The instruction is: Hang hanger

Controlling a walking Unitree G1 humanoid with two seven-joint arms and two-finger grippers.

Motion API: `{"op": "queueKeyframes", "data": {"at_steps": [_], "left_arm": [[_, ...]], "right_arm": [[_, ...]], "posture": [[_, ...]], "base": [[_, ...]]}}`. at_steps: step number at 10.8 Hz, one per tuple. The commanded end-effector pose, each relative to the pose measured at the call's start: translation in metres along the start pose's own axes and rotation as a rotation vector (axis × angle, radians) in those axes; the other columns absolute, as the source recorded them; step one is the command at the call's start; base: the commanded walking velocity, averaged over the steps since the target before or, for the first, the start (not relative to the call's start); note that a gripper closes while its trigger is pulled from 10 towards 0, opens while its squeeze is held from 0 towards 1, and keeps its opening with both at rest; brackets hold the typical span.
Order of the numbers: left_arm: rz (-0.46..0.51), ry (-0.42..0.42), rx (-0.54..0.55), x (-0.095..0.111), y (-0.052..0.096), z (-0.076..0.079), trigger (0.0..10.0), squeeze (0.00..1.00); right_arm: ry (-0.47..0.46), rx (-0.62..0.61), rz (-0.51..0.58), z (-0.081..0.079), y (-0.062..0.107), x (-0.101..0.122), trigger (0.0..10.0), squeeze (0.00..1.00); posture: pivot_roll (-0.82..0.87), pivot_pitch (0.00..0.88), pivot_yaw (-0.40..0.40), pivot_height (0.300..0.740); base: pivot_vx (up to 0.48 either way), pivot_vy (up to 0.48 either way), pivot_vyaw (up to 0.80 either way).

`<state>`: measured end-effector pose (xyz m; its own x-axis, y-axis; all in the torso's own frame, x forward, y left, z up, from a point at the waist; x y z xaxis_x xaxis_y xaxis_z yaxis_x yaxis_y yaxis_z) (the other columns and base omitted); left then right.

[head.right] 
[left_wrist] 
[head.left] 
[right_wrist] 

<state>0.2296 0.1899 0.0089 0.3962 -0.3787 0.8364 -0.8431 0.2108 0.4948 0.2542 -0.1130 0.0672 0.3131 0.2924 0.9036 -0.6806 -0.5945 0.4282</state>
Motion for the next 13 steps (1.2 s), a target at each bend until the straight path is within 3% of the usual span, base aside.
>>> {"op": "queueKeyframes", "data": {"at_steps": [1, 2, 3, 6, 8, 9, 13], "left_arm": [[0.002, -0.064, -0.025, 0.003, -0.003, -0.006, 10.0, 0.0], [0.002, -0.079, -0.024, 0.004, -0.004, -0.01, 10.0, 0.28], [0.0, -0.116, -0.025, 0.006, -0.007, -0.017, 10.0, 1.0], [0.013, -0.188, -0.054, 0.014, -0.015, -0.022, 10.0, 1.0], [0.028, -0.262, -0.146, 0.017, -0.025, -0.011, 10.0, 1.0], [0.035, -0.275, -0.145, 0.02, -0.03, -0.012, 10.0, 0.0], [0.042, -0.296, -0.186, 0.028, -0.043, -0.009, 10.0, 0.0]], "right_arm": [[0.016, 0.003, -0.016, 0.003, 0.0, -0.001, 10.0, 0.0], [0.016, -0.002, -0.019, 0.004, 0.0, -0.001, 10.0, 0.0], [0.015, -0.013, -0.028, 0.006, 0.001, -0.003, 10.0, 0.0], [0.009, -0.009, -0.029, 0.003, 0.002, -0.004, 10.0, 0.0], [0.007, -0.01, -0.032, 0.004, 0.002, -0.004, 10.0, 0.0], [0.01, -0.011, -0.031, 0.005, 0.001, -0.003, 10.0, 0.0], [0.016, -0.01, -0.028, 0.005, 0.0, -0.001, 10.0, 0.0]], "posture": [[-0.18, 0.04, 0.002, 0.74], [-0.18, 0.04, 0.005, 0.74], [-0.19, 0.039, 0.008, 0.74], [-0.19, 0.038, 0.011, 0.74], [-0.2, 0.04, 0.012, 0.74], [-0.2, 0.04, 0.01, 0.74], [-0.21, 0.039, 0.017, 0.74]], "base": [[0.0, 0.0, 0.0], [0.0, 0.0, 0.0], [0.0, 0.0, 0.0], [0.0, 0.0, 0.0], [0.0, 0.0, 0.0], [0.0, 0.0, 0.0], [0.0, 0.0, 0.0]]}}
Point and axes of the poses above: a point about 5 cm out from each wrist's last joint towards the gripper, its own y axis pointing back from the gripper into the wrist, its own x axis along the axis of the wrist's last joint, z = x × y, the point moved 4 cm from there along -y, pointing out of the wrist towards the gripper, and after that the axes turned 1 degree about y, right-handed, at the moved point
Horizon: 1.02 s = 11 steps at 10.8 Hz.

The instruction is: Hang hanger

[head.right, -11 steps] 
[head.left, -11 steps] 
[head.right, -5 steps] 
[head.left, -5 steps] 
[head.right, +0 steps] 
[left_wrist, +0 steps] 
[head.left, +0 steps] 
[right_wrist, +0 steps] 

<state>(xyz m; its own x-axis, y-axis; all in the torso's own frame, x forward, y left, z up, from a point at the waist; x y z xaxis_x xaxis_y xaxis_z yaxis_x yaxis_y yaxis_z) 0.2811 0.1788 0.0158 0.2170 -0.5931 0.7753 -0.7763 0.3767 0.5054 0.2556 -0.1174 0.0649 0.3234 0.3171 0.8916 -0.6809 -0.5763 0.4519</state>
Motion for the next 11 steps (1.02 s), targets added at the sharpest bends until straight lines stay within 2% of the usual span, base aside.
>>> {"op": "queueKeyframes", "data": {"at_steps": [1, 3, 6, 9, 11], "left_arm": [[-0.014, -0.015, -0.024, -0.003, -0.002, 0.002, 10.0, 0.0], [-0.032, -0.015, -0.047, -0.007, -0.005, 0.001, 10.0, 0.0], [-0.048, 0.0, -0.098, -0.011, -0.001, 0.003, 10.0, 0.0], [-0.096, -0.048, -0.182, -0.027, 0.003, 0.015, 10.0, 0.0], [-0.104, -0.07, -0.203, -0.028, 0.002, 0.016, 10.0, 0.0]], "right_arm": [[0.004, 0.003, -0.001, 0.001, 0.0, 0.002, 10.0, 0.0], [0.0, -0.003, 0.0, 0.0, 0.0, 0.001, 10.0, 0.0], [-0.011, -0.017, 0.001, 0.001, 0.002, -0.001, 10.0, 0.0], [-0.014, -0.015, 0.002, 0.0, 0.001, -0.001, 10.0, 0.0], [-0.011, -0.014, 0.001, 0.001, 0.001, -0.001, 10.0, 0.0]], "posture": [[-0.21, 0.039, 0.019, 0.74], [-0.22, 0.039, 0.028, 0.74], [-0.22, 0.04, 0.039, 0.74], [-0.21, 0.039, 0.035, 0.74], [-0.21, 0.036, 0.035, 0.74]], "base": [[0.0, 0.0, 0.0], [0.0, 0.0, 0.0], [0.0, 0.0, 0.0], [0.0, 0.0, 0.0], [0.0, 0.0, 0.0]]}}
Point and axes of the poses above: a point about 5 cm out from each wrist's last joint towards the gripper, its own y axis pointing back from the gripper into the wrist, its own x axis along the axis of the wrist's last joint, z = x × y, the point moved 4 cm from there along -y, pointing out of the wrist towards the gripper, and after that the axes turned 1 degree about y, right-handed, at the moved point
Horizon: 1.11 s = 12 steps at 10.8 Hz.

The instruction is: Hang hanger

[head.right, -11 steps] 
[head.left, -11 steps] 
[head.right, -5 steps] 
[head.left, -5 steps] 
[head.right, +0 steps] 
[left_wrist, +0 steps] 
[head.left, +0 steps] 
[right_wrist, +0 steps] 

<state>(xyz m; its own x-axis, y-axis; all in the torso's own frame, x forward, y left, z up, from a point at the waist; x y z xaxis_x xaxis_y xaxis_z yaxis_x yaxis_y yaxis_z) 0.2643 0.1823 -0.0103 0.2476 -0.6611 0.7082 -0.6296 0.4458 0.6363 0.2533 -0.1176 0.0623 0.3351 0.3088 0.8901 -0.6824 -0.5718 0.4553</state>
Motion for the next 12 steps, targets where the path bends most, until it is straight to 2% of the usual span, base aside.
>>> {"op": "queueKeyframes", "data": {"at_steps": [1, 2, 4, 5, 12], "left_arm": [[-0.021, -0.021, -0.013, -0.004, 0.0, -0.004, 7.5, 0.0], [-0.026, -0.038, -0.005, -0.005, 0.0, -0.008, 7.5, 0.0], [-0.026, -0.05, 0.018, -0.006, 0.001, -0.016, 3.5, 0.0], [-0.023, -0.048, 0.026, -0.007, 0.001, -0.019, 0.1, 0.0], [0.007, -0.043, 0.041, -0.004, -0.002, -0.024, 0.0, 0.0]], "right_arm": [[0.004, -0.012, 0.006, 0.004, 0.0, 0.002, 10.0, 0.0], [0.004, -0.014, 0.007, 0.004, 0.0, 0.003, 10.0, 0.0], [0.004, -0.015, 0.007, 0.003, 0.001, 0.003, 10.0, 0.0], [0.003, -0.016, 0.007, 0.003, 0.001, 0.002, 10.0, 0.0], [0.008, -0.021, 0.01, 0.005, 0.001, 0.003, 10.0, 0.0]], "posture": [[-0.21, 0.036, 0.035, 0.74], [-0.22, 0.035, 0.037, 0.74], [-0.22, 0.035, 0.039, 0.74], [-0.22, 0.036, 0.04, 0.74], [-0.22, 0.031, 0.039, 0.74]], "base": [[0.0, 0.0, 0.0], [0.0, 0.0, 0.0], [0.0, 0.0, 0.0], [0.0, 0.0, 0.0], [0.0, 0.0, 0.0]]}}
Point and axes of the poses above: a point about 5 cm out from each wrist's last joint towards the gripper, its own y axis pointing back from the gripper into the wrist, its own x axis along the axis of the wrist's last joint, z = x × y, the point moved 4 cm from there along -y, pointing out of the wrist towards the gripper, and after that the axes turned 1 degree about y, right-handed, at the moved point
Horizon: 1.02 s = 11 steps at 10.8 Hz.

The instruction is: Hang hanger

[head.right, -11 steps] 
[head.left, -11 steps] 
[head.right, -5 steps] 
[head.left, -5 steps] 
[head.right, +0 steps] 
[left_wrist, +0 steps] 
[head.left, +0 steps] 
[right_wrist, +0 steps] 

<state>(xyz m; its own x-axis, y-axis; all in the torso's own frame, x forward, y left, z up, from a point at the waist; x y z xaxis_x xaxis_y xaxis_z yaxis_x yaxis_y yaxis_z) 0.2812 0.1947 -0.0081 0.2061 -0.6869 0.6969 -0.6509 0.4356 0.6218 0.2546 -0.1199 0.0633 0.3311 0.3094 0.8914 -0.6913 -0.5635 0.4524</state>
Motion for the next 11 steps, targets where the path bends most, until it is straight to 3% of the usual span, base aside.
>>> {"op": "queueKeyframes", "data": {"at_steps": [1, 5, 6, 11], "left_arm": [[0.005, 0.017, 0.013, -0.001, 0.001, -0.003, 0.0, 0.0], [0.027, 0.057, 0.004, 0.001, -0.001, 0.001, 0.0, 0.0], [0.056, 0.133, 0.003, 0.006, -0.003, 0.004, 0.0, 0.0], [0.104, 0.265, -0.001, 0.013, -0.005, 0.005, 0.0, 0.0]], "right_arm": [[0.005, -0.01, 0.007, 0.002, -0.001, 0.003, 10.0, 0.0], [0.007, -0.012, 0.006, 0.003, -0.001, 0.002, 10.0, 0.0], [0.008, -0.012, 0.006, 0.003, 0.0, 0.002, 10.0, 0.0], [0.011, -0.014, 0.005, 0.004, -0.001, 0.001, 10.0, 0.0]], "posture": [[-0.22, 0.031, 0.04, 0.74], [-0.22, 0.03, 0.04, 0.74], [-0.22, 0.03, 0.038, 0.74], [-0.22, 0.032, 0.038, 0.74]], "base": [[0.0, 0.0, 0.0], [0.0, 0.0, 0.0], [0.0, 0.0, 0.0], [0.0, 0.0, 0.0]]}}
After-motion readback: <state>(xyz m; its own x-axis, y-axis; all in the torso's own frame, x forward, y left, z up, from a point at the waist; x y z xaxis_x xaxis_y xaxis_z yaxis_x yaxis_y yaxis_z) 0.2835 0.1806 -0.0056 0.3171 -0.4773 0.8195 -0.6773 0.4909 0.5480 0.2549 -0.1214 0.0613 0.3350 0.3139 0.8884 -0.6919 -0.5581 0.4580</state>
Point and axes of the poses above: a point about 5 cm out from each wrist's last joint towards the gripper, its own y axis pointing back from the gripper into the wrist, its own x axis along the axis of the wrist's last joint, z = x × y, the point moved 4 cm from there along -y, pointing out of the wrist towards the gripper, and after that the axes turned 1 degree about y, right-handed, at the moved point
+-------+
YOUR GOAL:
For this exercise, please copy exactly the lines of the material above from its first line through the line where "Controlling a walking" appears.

ANSWER TO THIS PROBLEM:
The instruction is: Hang hanger

Controlling a walking Unitree G1 humanoid with two seven-joint arms and two-finger grippers.

Output for the exercise is now complete.